澳门金沙投注_任你博-官网 alum Jacolby Satterwhite ’08 (Painting BFA) puts a new spin on “recycle and reuse” with his transformation of the The Metropolitan Museum’s historic Great Hall with A Metta Prayer which is on view through January 7, 2024.
His multimedia installation merges renderings of more than one hundred objects from the museum’s permanent collection, from terra-cotta figures to a Noh mask, with 3D animations and live action sequences. Based on a computer-generated landscape of an imagined New York City, A Metta Prayer features music, lighting, and a series of live performances by Satterwhite and frequent collaborators—creating an immersive environment within the historic space that represents an expression of love, joy, and resilience.
Go behind the scenes with Satterwhite, who discusses his artistic process and inspiration for his 2023 multi-channel video installation in The Met’s Great Hall.
A Metta Prayer is projected across six walls of The Met's Great Hall, four at the entrance level and two above the second-floor balconies, with the content of each video reflecting its location, with “ground” scenes of characters clambering through apocalyptic cities and “sky” scenes of cloud-filled heavens teeming with life.
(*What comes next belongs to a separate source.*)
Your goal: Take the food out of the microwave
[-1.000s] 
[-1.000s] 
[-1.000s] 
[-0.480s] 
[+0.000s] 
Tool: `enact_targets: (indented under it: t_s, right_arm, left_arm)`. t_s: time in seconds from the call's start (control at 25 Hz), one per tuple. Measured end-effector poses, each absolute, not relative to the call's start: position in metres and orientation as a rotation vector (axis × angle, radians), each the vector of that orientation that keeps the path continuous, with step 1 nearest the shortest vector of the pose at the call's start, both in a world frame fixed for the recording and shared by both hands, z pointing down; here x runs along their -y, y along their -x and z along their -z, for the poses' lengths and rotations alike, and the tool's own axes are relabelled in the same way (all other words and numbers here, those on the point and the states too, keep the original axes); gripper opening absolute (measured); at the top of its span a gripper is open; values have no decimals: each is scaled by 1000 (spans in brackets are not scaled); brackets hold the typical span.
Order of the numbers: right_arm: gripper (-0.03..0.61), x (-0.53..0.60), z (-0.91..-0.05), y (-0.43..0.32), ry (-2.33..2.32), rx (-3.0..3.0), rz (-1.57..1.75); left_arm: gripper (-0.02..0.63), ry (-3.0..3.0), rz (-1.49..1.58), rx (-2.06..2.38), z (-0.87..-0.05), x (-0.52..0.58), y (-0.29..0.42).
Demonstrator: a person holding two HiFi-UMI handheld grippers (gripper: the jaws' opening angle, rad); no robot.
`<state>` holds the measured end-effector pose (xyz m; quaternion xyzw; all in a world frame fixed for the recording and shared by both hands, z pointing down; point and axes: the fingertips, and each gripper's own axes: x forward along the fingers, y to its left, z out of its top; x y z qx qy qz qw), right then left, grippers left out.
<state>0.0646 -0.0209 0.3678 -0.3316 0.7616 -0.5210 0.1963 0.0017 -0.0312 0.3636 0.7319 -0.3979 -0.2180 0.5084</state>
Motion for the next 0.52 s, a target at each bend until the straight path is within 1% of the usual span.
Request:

The shows live performances, which include collaborators Hairbone (Raul de Nieves with Jessie Stead), Ioanna Gika, KelseyLu, Kindness, Lafawndah with Nightfeelings, Patrick Belaga, serpentwithfeet, and Ahya Simone, are scheduled at 7 p.m. on October 14, 27, and 28; November 4, 11, and 18; and December 2, 2023.
The second in a series of commissions for The Metropolitan Museum of Art’s Great Hall, A Metta Prayer is made possible by Cynthia Hazen Polsky and Leon B. Polsky, and the Director’s Fund.
Based in Brooklyn, Satterwhite fuses a wide range of disciplines, such as performance, animation, music, painting, sculpture, and photography, to create kaleidoscopic media installations that reference art history, popular culture, queer theory, and Afrofuturist aesthetics. The result of his highly technical creative practice, involving a myriad of software platforms and new technologies, is a body of work that reflects the dynamism and technological richness of contemporary media culture.